Every line of the entries below that carries the string "time" should be copied.

THE DATA >>
============
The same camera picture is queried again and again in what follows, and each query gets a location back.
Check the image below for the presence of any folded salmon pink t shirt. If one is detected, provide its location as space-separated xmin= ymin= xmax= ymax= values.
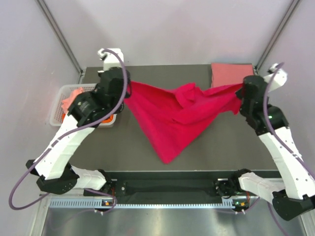
xmin=211 ymin=63 xmax=253 ymax=88

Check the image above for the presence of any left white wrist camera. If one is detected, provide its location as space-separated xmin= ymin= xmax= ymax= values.
xmin=97 ymin=48 xmax=124 ymax=71

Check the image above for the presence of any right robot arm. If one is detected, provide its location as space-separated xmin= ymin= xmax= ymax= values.
xmin=229 ymin=75 xmax=315 ymax=221

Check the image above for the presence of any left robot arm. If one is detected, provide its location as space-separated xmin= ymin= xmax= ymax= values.
xmin=26 ymin=67 xmax=131 ymax=195

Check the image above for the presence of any aluminium frame rail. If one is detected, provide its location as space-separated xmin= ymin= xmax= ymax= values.
xmin=254 ymin=0 xmax=302 ymax=72

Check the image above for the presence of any slotted cable duct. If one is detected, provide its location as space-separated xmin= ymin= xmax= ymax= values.
xmin=49 ymin=198 xmax=248 ymax=209

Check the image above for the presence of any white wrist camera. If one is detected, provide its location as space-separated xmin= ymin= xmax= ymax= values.
xmin=263 ymin=62 xmax=287 ymax=92
xmin=97 ymin=48 xmax=124 ymax=71

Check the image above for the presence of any orange t shirt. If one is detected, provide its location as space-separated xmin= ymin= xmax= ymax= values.
xmin=62 ymin=114 xmax=115 ymax=123

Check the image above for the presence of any light pink t shirt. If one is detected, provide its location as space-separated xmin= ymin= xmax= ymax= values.
xmin=61 ymin=87 xmax=84 ymax=114

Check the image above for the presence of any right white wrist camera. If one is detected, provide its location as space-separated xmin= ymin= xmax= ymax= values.
xmin=263 ymin=62 xmax=287 ymax=92

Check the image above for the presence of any magenta t shirt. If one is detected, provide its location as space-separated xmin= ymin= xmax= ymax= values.
xmin=125 ymin=81 xmax=242 ymax=164

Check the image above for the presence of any white plastic basket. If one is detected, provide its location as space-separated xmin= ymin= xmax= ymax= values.
xmin=49 ymin=83 xmax=117 ymax=129

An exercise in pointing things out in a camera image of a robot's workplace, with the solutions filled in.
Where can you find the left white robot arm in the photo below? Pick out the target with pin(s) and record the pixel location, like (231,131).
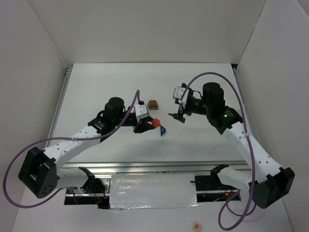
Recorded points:
(41,170)

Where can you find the small letter N tile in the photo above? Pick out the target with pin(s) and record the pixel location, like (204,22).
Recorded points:
(195,226)

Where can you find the silver foil sheet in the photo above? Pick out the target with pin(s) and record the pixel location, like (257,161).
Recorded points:
(152,191)

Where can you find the brown wedge wood block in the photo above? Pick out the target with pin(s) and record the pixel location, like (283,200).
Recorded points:
(152,102)

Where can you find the blue triangle wood block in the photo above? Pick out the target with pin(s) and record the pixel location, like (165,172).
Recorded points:
(162,130)

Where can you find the aluminium rail frame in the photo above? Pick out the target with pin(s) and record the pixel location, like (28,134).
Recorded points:
(191,146)

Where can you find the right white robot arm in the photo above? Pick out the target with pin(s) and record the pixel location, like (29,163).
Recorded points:
(269,181)

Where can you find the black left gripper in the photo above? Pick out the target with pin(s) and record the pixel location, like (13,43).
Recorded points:
(139,125)

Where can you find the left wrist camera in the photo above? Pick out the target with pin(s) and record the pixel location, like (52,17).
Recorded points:
(141,111)

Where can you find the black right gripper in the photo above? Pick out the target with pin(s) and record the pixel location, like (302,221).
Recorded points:
(182,110)

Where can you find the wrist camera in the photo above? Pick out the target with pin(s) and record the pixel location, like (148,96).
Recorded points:
(141,111)
(180,95)

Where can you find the red cube wood block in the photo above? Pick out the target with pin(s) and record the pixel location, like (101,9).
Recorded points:
(156,122)

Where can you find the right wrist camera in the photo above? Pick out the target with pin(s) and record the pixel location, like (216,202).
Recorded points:
(180,95)

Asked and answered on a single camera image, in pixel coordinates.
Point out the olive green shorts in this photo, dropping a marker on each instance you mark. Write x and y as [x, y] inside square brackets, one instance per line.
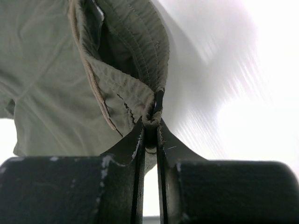
[77, 75]

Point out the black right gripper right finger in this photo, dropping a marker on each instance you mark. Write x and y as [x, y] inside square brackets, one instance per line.
[194, 190]

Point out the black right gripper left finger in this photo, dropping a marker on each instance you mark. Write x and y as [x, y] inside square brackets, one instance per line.
[105, 189]

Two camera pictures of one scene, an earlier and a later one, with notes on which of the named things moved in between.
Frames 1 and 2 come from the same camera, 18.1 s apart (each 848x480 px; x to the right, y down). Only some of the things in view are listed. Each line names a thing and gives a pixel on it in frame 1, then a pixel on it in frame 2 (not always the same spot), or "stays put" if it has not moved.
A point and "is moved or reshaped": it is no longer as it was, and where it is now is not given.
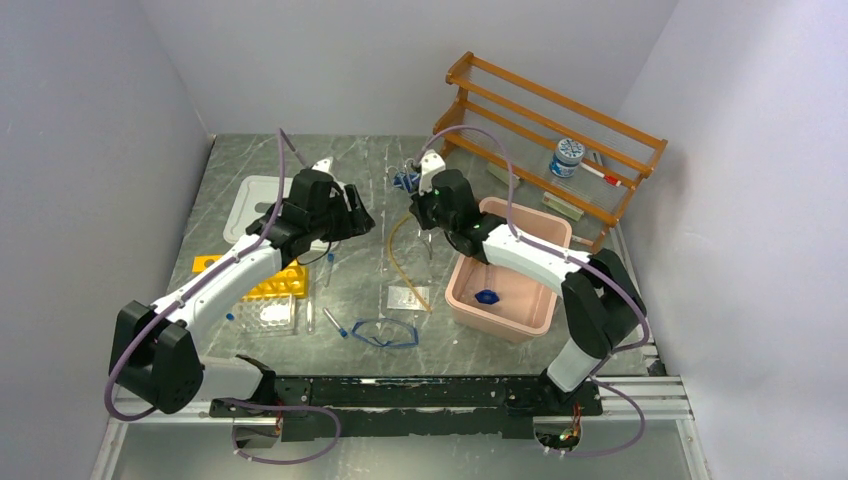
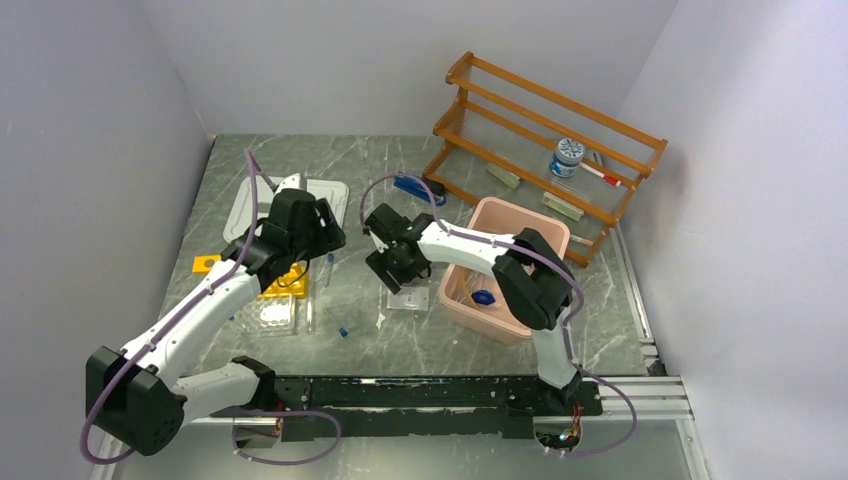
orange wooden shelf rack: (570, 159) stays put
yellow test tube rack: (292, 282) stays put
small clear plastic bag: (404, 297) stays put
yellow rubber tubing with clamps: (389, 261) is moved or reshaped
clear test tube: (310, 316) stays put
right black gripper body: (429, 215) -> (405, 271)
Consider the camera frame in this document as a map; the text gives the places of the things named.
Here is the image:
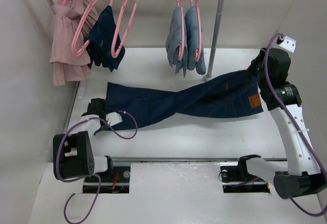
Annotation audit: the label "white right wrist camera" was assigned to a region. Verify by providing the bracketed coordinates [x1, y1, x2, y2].
[276, 36, 296, 53]

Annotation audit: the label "pink hanger left light jeans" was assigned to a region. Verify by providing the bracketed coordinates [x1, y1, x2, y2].
[176, 0, 185, 61]

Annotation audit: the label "pink hanger light jeans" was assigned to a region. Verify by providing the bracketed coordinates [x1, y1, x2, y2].
[176, 0, 185, 61]
[189, 0, 204, 61]

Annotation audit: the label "dark blue hanging jeans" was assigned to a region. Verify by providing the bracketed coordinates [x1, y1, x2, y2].
[84, 5, 125, 71]

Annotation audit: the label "light blue hanging jeans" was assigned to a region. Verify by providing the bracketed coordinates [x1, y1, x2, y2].
[184, 6, 206, 75]
[166, 6, 188, 77]

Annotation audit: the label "pink ruffled dress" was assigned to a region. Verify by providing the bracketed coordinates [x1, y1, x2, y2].
[50, 0, 91, 86]

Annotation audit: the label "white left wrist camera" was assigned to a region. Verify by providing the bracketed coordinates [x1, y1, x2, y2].
[105, 112, 123, 127]

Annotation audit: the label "pink hanger right light jeans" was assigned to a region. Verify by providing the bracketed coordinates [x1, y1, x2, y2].
[189, 0, 204, 61]

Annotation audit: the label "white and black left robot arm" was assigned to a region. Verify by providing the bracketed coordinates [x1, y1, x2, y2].
[53, 98, 114, 182]

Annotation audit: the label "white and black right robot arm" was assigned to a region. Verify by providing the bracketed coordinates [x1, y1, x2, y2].
[236, 48, 326, 199]

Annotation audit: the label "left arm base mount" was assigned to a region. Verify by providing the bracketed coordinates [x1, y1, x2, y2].
[82, 165, 131, 194]

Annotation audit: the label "light blue hanging jeans right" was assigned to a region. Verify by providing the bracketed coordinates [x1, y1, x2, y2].
[184, 6, 206, 75]

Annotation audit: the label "empty pink hanger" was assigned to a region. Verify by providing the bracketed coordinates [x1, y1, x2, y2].
[111, 0, 141, 57]

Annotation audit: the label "pink hanger with dark jeans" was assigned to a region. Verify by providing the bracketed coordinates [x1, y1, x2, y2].
[71, 0, 114, 57]

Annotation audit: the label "dark blue trousers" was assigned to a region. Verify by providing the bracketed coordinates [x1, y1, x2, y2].
[103, 70, 263, 131]

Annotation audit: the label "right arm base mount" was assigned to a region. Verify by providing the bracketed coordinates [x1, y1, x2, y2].
[218, 162, 270, 193]

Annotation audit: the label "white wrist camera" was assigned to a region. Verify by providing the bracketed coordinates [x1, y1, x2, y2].
[105, 112, 123, 127]
[276, 36, 296, 53]

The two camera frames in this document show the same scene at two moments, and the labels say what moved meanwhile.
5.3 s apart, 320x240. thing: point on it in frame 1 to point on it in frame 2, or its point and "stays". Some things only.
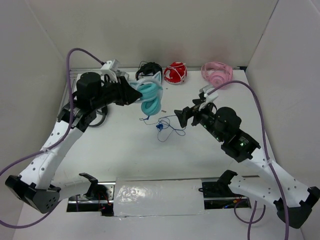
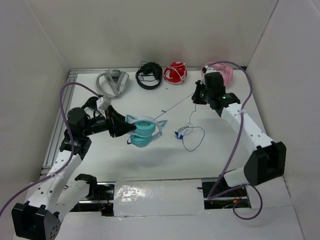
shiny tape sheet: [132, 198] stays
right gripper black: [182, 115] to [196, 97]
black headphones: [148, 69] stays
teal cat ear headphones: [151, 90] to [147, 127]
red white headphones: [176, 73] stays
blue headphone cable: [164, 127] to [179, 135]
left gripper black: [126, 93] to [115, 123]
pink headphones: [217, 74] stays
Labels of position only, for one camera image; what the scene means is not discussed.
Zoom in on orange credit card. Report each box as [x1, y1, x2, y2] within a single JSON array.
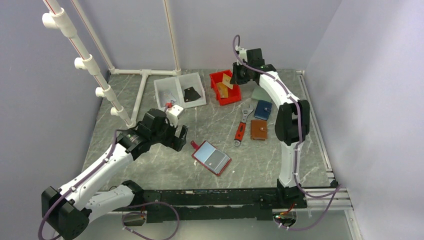
[[221, 73, 234, 90]]

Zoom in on red card holder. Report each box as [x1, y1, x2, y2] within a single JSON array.
[[190, 140, 232, 177]]

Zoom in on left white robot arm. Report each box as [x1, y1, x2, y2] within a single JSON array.
[[37, 105, 188, 240]]

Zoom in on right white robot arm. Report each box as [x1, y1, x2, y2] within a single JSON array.
[[230, 46, 310, 208]]

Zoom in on orange card in bin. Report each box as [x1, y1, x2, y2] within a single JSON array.
[[216, 82, 229, 99]]

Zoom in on green card holder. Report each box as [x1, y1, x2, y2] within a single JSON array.
[[251, 86, 273, 103]]

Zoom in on cards in white tray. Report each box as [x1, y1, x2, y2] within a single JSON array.
[[159, 90, 177, 107]]

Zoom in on blue card holder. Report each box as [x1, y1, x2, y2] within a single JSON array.
[[254, 100, 273, 121]]

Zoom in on brown card holder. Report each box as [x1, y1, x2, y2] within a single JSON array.
[[250, 119, 268, 141]]

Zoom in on white divided tray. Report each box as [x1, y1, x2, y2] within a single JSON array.
[[153, 72, 207, 110]]

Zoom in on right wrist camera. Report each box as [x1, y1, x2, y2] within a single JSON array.
[[235, 46, 248, 65]]

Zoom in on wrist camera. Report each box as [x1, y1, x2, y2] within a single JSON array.
[[165, 104, 185, 127], [235, 46, 248, 65]]

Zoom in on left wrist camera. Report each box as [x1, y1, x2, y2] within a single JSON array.
[[165, 104, 185, 127]]

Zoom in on red handled adjustable wrench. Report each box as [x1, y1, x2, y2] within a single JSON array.
[[233, 103, 254, 147]]

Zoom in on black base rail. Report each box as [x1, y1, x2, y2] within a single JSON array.
[[118, 184, 308, 223]]

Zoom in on white pvc pipe frame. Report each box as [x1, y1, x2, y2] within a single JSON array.
[[42, 0, 182, 128]]

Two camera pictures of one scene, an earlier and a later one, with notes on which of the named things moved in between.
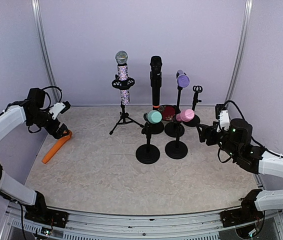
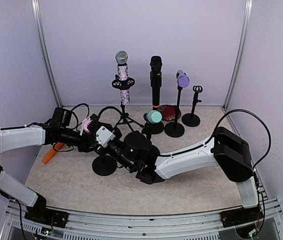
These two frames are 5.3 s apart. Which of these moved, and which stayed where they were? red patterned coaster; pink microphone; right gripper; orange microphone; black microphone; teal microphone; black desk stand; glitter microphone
Moved: pink microphone; right gripper
Stayed: teal microphone; glitter microphone; black microphone; orange microphone; black desk stand; red patterned coaster
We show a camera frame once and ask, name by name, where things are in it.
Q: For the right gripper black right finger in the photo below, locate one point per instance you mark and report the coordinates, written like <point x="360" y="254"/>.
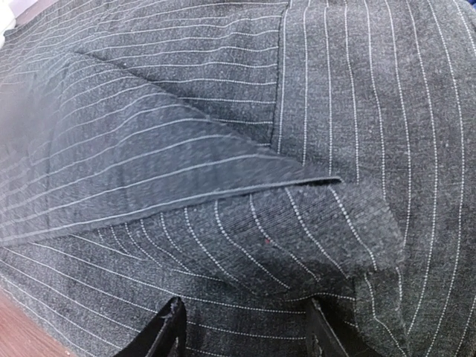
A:
<point x="327" y="335"/>

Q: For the black pinstriped long sleeve shirt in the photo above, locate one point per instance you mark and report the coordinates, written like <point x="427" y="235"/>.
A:
<point x="245" y="156"/>

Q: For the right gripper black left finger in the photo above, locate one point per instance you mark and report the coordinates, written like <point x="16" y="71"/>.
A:
<point x="165" y="333"/>

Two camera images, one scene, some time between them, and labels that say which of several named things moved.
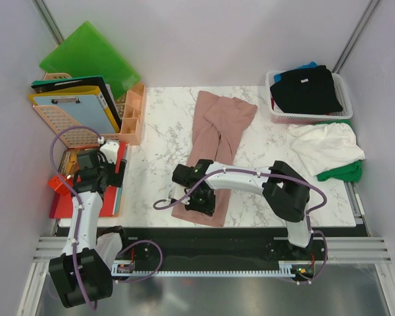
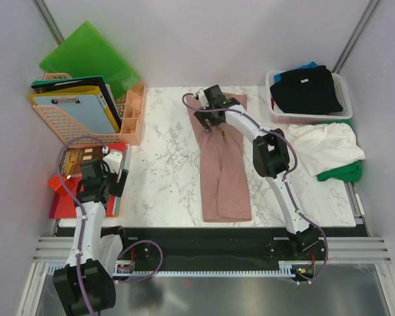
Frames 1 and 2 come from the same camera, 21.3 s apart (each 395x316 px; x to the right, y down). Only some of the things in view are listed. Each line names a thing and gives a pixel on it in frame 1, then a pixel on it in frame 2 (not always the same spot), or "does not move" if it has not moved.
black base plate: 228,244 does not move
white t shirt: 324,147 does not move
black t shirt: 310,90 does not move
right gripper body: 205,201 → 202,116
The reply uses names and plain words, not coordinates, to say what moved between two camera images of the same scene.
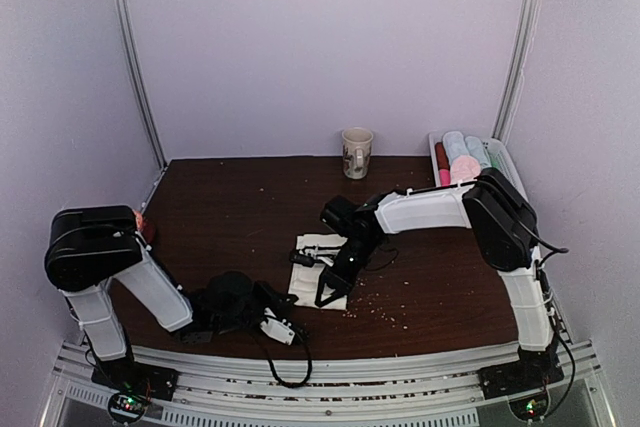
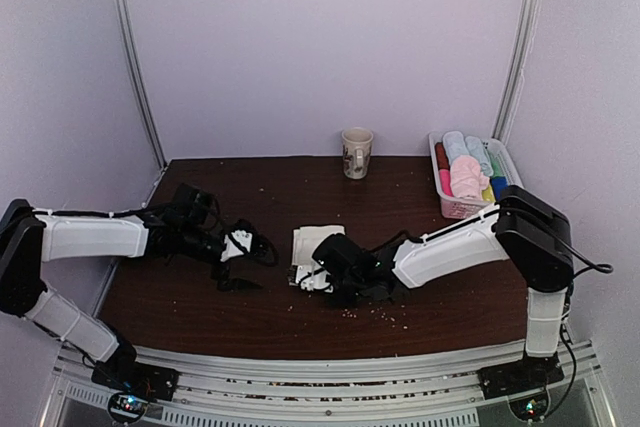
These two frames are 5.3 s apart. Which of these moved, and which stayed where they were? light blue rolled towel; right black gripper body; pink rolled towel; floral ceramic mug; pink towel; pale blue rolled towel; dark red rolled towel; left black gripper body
Moved: left black gripper body; right black gripper body
Stayed: light blue rolled towel; pale blue rolled towel; pink rolled towel; floral ceramic mug; pink towel; dark red rolled towel
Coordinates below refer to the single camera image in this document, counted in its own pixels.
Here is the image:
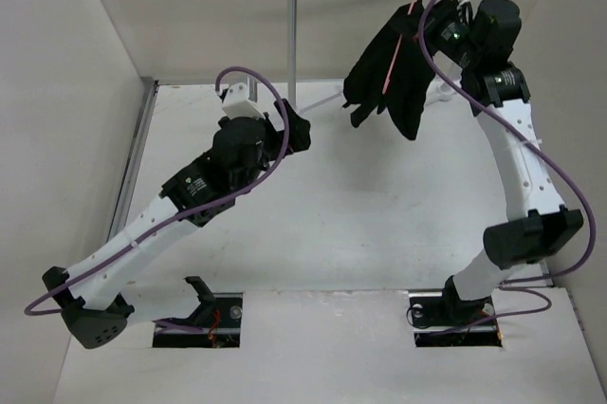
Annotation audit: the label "left aluminium frame rail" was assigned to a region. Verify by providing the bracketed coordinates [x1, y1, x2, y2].
[107, 77, 158, 240]

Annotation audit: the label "black trousers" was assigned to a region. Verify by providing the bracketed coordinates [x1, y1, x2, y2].
[343, 0, 435, 140]

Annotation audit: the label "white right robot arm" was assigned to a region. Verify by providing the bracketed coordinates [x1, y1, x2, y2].
[422, 0, 583, 326]

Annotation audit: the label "aluminium frame rail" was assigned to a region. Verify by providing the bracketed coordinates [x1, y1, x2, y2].
[107, 77, 158, 240]
[541, 260, 555, 287]

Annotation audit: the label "right aluminium frame rail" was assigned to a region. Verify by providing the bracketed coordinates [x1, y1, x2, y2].
[541, 260, 555, 287]

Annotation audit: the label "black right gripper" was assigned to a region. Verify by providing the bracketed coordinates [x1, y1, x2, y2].
[390, 0, 482, 70]

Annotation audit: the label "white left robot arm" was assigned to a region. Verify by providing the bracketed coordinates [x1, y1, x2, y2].
[42, 100, 311, 349]

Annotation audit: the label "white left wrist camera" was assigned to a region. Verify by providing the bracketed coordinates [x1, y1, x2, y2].
[222, 83, 264, 119]

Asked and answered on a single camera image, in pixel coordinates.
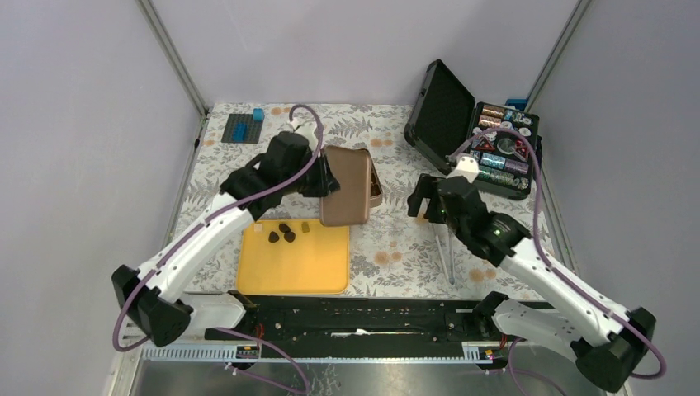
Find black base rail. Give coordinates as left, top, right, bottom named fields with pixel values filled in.
left=205, top=295, right=511, bottom=347

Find black open carrying case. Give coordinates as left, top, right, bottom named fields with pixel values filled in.
left=404, top=59, right=542, bottom=200

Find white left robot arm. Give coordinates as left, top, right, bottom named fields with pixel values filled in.
left=111, top=127, right=339, bottom=352

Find white handled metal tongs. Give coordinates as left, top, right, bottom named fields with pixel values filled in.
left=432, top=224, right=456, bottom=285

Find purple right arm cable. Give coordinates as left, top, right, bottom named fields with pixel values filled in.
left=448, top=127, right=669, bottom=396

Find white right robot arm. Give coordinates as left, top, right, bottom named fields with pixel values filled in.
left=407, top=174, right=656, bottom=393

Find yellow plastic tray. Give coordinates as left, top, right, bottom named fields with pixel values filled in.
left=236, top=219, right=350, bottom=295

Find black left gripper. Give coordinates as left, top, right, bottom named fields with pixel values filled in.
left=282, top=148, right=340, bottom=197

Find dark ridged chocolate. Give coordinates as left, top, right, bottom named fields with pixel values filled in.
left=284, top=231, right=296, bottom=243

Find dark grey lego baseplate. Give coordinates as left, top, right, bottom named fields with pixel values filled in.
left=221, top=113, right=264, bottom=144

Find blue lego cube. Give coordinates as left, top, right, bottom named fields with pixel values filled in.
left=252, top=108, right=265, bottom=122

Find blue lego brick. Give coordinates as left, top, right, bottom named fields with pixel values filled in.
left=232, top=123, right=248, bottom=143

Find rose gold tin lid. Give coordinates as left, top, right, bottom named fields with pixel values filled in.
left=319, top=145, right=371, bottom=227

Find gold chocolate box tin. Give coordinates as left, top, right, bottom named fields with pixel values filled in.
left=364, top=149, right=383, bottom=209

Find floral patterned table mat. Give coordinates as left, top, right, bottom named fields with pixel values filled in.
left=174, top=103, right=537, bottom=300

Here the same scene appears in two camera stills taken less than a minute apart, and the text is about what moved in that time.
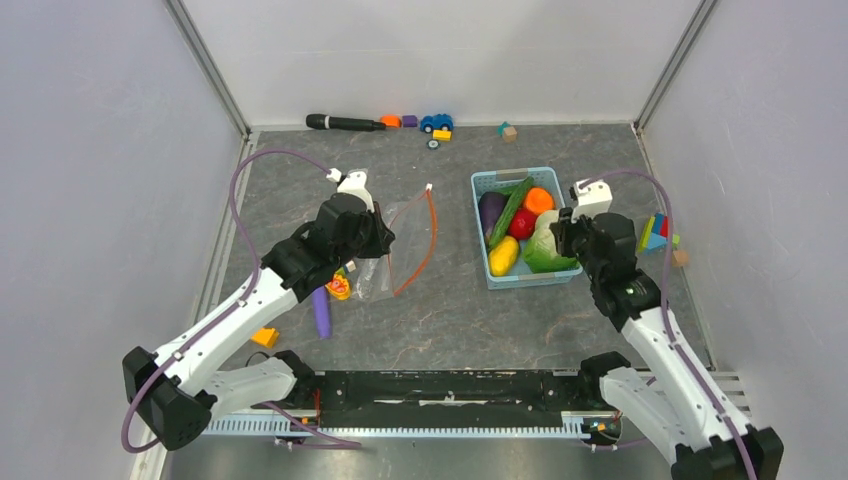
============
EXERCISE RESPONSE >>
Two camera images, one scene, some time between them, and labels that say which of several named things moved.
Here the same scene appears in two camera stills taken less than a minute apart, and the text is about what moved in that time.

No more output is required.